### Task to complete
A verbatim repetition of the data below is requested, without images.

### Data excerpt
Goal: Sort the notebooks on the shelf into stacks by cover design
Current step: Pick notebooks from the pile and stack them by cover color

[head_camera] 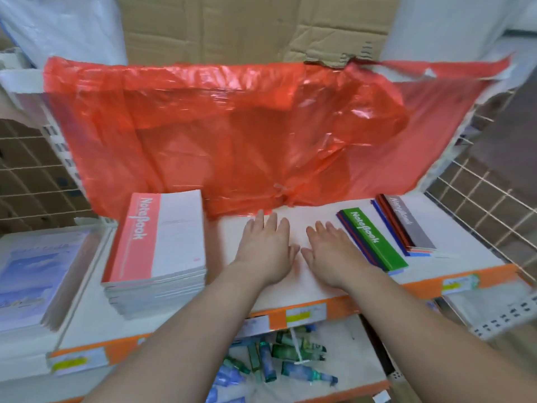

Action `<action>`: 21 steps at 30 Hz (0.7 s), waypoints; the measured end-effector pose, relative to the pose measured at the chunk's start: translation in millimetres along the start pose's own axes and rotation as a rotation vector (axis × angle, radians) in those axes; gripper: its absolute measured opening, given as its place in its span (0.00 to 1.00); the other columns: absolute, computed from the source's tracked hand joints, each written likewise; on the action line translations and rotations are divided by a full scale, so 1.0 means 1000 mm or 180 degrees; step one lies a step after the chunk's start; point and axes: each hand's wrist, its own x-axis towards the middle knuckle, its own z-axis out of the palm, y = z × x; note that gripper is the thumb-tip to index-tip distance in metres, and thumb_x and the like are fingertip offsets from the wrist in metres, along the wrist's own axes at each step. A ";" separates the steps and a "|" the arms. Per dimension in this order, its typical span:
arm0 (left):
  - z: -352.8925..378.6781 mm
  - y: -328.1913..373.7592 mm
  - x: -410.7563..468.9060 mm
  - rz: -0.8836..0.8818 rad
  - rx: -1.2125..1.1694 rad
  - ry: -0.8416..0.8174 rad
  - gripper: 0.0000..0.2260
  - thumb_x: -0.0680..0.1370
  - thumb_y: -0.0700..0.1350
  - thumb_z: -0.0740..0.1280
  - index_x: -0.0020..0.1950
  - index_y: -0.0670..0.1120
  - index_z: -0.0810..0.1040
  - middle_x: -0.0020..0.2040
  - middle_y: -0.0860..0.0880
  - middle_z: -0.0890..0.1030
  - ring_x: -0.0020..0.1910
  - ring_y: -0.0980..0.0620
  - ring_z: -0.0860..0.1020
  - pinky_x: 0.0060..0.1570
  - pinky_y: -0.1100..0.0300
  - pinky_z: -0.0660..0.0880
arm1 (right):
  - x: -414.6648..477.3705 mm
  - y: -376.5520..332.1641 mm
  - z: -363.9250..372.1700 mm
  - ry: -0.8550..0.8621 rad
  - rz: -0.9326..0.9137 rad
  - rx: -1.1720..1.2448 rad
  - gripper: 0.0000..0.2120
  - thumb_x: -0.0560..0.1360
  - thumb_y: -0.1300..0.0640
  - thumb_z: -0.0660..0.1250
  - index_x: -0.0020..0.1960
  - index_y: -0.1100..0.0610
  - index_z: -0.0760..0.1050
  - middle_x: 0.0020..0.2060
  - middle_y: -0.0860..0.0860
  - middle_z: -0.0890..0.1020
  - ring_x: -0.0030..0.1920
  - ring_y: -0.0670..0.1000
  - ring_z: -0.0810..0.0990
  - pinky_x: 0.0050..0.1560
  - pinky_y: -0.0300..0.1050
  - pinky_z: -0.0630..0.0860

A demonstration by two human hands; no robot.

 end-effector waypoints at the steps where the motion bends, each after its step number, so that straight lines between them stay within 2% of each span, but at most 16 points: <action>1: 0.004 0.013 0.005 0.0049 0.0007 -0.0058 0.27 0.82 0.58 0.54 0.77 0.44 0.57 0.79 0.41 0.57 0.78 0.37 0.50 0.75 0.44 0.53 | -0.003 0.014 0.003 -0.0001 0.0043 0.0003 0.29 0.82 0.44 0.49 0.78 0.57 0.52 0.77 0.58 0.55 0.77 0.59 0.52 0.76 0.55 0.51; 4: 0.012 0.045 0.022 0.0161 -0.0008 -0.0160 0.26 0.82 0.57 0.55 0.76 0.45 0.59 0.78 0.41 0.59 0.78 0.37 0.53 0.75 0.44 0.53 | -0.010 0.051 0.009 0.0095 0.0115 -0.0029 0.29 0.81 0.43 0.50 0.77 0.57 0.55 0.75 0.59 0.60 0.74 0.60 0.58 0.74 0.55 0.56; 11: 0.027 0.091 0.045 0.0185 -0.0049 -0.0253 0.22 0.81 0.58 0.55 0.69 0.45 0.66 0.70 0.42 0.69 0.72 0.38 0.63 0.70 0.46 0.62 | -0.018 0.107 0.017 0.0056 0.0279 0.0154 0.29 0.81 0.44 0.51 0.76 0.58 0.56 0.74 0.58 0.61 0.74 0.59 0.59 0.74 0.55 0.57; 18: 0.035 0.100 0.059 0.0192 -0.0154 -0.0446 0.24 0.82 0.58 0.54 0.73 0.45 0.63 0.75 0.43 0.65 0.76 0.37 0.58 0.74 0.46 0.57 | -0.018 0.125 0.021 -0.0030 0.0411 0.0301 0.28 0.82 0.45 0.51 0.77 0.57 0.56 0.76 0.57 0.59 0.75 0.57 0.57 0.75 0.54 0.55; 21: 0.036 0.102 0.065 0.0256 -0.0175 -0.0468 0.25 0.82 0.58 0.54 0.75 0.45 0.61 0.76 0.43 0.63 0.76 0.38 0.57 0.74 0.47 0.56 | -0.016 0.129 0.023 0.0012 0.0450 0.0301 0.27 0.82 0.45 0.52 0.75 0.58 0.58 0.75 0.57 0.62 0.74 0.57 0.58 0.74 0.54 0.57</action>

### The answer
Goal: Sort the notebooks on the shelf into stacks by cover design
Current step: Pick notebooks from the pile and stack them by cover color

[head_camera] 

Action `<action>`: 21 steps at 30 Hz (0.7 s), waypoints; the measured end-effector pose, relative to the pose measured at the chunk's start: translation in millimetres along the start pose's own axes and rotation as a rotation vector (axis × angle, radians) in those axes; gripper: its absolute measured opening, given as its place in its span (0.00 to 1.00); the other columns: absolute, computed from the source's tracked hand joints, each written likewise; on the action line translations and rotations are divided by a full scale, so 1.0 means 1000 mm or 180 degrees; step one lies a step after the chunk's start; point and axes: each hand's wrist, its own x-axis towards the middle knuckle, its own z-axis out of the palm, y = z × x; note that gripper is the thumb-tip to index-tip distance in metres, and thumb_x and the like are fingertip offsets from the wrist in metres, along the wrist's own axes at each step. A ";" separates the steps and a "|" the arms. Per dimension in this order, its typical span:
arm0 (left):
  - z: -352.8925..378.6781 mm
  - y: -328.1913..373.7592 mm
  - x: -410.7563..468.9060 mm
  - rz: -0.8836..0.8818 rad
  - rx: -1.2125..1.1694 rad
  - ry: -0.8416..0.8174 rad
  - gripper: 0.0000..0.2260
  - thumb_x: -0.0680..0.1370
  - thumb_y: -0.0700..0.1350
  - thumb_z: -0.0740..0.1280
  - index_x: -0.0020..0.1950
  - index_y: -0.0670..0.1120
  - index_z: -0.0810..0.1040
  - middle_x: -0.0020..0.2040
  - middle_y: -0.0860..0.0880
  - middle_z: -0.0890..0.1030
  - ring_x: -0.0020..0.1910
  - ring_y: -0.0980..0.0620
  - ring_z: -0.0860..0.1020
  - pinky_x: 0.0060..0.1570
  - pinky_y: -0.1100..0.0300
  - pinky_z: -0.0660..0.0880
arm1 (right):
  - x: -414.6648..477.3705 mm
  - y: -376.5520..332.1641 mm
  - z: -363.9250..372.1700 mm
  - ry: -0.8550..0.8621 rad
  - rz: -0.9326..0.9137 rad
  - rx: -1.1720..1.2448 rad
  - gripper: 0.0000..0.2120
  - thumb_x: -0.0560..0.1360
  - thumb_y: -0.1300..0.0640
  - thumb_z: -0.0660..0.1250
  - index_x: -0.0020..0.1960
  - index_y: -0.1100..0.0610
  - index_z: -0.0760..0.1050
  - middle_x: 0.0020..0.2060
  - middle_y: -0.0860..0.0860
  - middle_z: -0.0890..0.1020
  - ring_x: -0.0030..0.1920
  - ring_y: -0.0670..0.1000
  - ring_z: -0.0810..0.0990
  - pinky_x: 0.0050..0.1560
  - pinky_y: -0.0300..0.1050
  - pinky_z: -0.0630..0.0860

A demonstration by two human hands; no robot.

 end-effector waypoints at the steps where the motion bends, each after its step number, so that straight lines between them stay within 2% of each span, but at most 16 points: <action>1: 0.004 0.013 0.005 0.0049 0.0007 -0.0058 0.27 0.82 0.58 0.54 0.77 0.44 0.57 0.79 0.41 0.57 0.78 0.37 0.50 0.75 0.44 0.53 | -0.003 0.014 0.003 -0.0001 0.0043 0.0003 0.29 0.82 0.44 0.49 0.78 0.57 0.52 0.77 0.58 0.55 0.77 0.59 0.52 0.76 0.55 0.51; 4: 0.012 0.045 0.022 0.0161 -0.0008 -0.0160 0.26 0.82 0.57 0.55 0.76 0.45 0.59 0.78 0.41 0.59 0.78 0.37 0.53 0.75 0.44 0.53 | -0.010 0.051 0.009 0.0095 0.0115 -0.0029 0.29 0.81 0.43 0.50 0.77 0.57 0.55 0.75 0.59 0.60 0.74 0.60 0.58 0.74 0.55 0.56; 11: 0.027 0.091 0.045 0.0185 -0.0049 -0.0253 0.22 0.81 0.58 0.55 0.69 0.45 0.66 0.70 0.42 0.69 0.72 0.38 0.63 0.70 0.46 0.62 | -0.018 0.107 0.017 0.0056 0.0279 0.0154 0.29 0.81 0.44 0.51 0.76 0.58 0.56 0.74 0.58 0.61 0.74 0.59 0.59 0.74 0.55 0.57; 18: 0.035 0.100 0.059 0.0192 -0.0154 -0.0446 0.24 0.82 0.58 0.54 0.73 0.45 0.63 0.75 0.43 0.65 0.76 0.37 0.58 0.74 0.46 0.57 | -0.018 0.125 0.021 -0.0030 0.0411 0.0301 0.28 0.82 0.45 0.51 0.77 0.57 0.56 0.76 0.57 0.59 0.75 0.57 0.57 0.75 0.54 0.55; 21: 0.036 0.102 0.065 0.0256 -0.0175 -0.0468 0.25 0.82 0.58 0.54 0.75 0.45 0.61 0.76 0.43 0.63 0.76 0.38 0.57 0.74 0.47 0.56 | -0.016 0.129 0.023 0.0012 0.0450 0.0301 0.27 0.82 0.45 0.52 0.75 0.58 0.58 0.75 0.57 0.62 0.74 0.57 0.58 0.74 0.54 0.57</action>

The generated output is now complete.